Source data
——————
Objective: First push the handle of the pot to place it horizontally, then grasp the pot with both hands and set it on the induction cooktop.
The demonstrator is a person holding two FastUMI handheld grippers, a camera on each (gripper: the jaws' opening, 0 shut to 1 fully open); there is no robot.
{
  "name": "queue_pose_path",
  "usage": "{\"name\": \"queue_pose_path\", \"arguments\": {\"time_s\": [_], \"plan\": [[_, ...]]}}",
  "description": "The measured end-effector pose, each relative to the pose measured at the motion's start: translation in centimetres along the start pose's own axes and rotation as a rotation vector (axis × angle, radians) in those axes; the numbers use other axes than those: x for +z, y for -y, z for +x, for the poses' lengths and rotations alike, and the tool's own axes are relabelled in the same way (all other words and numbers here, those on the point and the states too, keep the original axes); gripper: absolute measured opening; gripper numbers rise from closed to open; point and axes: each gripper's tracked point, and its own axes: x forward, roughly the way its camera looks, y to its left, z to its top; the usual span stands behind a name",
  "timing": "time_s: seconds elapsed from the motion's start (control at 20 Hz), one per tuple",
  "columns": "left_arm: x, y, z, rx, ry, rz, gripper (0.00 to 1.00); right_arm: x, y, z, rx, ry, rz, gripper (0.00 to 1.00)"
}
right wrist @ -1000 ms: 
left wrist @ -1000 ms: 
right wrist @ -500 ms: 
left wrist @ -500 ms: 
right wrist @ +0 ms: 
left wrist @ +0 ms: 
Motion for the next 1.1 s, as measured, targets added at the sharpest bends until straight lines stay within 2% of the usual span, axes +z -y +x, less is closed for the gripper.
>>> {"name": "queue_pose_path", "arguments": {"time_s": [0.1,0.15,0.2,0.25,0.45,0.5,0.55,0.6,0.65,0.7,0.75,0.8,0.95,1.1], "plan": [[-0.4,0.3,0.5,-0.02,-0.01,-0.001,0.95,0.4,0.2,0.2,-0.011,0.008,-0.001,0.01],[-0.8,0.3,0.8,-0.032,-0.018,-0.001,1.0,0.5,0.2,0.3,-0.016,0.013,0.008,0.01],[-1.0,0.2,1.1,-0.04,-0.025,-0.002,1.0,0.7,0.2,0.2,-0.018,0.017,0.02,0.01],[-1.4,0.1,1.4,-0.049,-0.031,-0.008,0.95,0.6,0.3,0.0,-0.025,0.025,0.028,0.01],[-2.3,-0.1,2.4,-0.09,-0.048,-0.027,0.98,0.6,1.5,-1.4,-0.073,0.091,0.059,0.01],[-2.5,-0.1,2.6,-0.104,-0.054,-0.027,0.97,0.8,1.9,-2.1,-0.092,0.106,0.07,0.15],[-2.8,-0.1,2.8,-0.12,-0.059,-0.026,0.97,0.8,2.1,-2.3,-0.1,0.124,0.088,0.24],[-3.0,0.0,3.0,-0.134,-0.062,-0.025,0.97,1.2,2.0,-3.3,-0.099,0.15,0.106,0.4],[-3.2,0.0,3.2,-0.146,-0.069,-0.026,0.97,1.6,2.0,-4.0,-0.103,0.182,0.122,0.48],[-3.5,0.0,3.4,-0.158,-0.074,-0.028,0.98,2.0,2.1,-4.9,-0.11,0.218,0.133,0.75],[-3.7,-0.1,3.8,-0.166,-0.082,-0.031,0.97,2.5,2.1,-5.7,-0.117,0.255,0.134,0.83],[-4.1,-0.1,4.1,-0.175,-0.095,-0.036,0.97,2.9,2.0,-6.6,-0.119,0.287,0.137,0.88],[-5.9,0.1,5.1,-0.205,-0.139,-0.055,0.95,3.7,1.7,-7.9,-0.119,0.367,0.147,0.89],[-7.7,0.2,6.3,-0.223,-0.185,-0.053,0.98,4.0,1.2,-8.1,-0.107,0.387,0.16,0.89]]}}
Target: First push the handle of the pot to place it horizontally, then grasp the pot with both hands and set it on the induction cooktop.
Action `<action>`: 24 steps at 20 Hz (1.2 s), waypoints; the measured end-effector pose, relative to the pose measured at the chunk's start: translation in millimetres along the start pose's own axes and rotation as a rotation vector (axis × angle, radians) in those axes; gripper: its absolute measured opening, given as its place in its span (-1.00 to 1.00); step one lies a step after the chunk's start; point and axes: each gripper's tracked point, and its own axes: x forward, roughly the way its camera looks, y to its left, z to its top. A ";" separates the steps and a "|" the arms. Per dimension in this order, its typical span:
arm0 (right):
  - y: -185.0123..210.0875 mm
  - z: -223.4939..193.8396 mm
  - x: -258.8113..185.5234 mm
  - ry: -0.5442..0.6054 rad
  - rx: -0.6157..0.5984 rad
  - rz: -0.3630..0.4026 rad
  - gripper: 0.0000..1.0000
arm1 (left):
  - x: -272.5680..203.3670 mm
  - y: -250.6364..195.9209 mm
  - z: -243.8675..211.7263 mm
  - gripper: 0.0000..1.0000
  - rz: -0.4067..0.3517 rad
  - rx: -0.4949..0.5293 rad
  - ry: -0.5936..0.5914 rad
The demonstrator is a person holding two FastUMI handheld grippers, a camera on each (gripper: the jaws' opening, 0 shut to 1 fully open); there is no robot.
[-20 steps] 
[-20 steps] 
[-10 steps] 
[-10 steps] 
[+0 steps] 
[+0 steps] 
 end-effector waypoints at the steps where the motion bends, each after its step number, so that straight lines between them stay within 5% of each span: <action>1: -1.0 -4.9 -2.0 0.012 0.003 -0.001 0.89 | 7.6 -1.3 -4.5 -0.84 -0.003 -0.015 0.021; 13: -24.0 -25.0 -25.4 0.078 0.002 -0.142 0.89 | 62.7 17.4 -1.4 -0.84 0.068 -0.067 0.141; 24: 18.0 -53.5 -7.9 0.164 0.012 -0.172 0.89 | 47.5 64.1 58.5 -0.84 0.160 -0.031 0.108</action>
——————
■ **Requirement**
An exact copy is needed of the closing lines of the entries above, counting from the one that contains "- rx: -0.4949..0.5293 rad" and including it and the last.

■ **Exercise response**
  - rx: -0.4949..0.5293 rad
  - ry: -0.5936..0.5914 rad
The demonstrator is a person holding two FastUMI handheld grippers, a camera on each (gripper: the jaws' opening, 0 shut to 1 fully open); there is no robot.
[-20 steps] 
[-20 steps] 
[-10 steps] 
[-10 steps] 
[+0 steps] 
[+0 steps] 
 end-effector waypoints at the steps where the motion bends, each after its step number, so that straight lines between them stay within 5% of each span: <action>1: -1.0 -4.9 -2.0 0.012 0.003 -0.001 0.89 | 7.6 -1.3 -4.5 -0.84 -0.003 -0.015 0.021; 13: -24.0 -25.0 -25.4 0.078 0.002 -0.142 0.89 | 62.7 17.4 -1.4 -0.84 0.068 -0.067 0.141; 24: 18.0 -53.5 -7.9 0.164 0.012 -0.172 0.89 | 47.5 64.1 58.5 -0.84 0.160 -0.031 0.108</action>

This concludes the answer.